#### [The task]
Your answer should be an exact copy of the lines from the start of the entries to the line containing "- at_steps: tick", both included.

--

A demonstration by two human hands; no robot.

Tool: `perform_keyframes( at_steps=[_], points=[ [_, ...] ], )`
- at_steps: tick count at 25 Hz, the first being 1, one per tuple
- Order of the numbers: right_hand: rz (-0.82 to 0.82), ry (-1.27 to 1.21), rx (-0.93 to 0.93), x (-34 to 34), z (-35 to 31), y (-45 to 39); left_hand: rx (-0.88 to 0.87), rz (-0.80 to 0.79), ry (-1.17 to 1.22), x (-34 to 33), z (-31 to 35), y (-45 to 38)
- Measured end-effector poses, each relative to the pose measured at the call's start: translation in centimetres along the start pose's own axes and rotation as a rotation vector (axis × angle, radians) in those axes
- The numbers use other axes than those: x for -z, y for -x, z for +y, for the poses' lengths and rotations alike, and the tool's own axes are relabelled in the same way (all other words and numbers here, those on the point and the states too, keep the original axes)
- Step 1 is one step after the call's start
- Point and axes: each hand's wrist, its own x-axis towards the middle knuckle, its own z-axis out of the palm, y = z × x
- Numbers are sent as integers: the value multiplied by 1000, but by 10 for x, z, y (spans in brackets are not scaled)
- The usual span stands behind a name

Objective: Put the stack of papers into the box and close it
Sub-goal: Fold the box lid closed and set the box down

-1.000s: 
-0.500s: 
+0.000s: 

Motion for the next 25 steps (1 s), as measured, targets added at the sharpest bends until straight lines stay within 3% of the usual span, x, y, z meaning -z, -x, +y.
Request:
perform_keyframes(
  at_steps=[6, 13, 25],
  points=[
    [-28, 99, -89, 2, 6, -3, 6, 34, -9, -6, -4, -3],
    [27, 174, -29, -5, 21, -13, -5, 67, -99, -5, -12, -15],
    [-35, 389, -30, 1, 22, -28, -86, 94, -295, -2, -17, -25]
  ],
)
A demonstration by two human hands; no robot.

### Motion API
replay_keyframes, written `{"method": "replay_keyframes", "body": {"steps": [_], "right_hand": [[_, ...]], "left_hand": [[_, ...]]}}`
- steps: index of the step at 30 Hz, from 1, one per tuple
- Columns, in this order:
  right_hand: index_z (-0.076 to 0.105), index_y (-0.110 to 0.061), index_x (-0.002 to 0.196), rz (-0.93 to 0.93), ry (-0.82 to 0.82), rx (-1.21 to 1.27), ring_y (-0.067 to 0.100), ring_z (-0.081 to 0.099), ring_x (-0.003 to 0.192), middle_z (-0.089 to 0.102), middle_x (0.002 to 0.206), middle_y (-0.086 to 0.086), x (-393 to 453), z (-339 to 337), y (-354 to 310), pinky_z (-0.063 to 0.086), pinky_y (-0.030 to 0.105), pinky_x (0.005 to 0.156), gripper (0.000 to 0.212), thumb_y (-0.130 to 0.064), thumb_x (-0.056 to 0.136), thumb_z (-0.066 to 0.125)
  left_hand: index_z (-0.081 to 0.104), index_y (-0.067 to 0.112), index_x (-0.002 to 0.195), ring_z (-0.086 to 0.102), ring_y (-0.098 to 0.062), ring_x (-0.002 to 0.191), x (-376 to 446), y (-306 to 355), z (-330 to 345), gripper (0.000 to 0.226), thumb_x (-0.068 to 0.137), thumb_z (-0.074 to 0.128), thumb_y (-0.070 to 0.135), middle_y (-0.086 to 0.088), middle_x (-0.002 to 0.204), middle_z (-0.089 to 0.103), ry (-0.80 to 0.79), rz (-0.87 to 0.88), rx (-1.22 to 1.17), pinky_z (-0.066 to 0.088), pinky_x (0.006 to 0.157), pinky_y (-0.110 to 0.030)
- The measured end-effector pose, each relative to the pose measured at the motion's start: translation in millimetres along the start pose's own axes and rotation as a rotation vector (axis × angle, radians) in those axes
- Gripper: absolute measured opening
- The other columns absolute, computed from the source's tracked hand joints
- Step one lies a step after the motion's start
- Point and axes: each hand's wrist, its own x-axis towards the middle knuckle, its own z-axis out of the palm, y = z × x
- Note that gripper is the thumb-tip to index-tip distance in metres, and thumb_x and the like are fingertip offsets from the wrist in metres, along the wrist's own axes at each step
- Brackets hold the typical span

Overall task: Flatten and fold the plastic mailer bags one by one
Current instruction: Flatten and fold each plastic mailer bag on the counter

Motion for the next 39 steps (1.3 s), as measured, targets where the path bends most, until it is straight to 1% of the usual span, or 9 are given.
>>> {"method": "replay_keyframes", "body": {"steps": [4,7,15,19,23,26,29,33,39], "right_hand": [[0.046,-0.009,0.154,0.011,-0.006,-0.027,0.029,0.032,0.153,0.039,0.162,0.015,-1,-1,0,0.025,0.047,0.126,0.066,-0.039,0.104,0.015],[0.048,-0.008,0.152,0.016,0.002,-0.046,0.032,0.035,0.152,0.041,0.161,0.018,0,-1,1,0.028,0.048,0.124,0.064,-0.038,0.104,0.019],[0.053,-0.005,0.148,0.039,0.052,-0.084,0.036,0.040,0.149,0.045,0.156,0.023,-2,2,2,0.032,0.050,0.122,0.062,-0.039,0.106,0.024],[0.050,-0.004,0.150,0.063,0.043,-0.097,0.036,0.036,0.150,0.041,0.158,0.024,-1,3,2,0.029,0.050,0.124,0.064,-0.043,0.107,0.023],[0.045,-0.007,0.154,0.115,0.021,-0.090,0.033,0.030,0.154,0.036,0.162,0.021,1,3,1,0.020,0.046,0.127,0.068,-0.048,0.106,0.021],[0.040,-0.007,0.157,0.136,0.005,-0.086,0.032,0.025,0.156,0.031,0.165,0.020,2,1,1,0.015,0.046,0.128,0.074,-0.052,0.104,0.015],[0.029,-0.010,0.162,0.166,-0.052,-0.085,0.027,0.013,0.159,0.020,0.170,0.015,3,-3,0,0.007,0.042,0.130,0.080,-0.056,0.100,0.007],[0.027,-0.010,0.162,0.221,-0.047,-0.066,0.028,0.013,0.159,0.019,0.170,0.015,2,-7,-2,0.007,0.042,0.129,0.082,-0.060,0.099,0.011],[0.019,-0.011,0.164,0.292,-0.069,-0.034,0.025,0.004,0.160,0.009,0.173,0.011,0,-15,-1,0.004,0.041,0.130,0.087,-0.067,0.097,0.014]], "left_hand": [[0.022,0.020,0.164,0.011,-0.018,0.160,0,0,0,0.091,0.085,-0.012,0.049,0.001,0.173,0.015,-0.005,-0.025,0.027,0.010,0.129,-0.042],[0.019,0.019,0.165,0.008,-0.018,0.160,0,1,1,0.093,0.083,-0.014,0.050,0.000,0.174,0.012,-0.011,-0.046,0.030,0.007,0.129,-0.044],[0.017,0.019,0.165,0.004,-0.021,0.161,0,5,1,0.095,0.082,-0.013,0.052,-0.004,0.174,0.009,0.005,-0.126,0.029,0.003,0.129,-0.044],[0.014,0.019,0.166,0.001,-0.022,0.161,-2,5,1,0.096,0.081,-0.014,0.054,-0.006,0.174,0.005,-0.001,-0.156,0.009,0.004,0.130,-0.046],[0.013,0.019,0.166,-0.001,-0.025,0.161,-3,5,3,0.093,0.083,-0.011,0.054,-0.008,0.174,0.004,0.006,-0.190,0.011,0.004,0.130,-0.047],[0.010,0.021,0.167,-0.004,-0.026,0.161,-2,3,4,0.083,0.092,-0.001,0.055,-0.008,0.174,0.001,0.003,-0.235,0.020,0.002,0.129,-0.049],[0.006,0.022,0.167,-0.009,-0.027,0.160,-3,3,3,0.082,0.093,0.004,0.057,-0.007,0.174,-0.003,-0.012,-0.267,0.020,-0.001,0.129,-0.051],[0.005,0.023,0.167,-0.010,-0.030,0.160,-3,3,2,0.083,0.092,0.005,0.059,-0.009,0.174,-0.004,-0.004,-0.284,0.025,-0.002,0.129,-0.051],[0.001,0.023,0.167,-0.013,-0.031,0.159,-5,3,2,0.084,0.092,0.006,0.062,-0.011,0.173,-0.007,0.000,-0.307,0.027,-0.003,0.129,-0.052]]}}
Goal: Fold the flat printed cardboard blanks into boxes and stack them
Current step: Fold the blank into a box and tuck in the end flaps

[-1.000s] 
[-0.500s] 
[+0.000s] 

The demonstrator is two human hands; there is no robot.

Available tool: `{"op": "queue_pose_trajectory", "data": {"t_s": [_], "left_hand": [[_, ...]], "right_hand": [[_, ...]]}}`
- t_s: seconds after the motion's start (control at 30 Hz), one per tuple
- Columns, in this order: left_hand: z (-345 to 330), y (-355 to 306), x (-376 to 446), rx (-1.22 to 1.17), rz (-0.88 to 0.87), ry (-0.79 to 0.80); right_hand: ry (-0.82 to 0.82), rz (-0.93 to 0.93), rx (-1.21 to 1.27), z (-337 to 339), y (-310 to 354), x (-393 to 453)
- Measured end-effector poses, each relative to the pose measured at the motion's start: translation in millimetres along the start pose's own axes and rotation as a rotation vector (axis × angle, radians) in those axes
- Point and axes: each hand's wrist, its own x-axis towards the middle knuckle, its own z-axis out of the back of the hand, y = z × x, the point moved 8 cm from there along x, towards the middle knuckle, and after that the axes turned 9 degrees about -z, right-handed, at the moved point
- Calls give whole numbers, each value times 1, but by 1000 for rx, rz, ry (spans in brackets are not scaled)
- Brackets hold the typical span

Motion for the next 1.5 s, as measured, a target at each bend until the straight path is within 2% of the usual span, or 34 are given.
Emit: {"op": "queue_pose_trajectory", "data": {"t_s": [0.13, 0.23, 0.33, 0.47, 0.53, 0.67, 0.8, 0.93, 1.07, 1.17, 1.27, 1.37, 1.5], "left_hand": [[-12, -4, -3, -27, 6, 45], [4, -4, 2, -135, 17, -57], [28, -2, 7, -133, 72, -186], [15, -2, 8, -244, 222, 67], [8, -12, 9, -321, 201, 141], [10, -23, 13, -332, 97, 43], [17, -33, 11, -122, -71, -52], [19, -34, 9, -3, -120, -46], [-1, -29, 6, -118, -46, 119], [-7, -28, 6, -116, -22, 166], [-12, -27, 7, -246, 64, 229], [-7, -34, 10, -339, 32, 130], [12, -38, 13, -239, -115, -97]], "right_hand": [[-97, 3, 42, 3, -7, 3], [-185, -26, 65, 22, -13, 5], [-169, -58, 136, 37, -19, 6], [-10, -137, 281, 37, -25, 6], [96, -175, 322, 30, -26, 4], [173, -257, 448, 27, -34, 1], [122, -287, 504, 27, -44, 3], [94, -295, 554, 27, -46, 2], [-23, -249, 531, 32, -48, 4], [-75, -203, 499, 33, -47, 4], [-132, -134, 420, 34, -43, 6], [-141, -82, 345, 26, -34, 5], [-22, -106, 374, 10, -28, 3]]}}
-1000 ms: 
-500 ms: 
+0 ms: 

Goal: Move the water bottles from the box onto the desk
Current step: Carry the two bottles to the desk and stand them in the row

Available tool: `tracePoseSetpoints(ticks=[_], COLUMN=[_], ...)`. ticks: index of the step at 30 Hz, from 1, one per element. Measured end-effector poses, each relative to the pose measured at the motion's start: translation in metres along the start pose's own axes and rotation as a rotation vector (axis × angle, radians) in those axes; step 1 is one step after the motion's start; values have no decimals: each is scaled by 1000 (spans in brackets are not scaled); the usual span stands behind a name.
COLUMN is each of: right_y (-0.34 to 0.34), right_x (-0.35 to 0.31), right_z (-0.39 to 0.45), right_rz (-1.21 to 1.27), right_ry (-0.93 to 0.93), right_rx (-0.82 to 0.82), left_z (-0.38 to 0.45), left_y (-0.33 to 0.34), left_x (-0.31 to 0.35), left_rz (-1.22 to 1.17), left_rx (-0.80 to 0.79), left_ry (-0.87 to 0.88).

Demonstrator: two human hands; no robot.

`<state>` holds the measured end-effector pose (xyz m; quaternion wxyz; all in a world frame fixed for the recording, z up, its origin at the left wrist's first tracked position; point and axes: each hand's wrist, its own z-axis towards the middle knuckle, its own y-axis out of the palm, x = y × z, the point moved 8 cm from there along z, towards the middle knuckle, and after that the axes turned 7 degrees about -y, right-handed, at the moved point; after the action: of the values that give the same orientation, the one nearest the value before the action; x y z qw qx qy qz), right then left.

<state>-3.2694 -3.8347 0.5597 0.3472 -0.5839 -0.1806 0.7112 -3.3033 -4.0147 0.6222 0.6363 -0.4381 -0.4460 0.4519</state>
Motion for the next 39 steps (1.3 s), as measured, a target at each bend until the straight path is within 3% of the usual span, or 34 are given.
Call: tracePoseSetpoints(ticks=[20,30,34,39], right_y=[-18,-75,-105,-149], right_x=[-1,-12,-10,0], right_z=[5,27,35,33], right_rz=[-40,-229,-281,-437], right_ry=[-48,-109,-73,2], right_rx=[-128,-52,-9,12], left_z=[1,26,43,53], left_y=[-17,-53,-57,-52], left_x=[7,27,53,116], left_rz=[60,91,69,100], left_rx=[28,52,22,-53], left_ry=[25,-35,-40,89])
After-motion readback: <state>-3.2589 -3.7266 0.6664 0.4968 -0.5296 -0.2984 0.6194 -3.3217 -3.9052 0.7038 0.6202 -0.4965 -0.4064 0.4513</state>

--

#### [Task answer]
A demonstration by two human hands; no robot.

Tool: `perform_keyframes( at_steps=[_], points=[ [_, ...] ], )`
- at_steps: tick count at 25 Hz, the first being 1, one per tuple

Reply complete, and nothing else is required.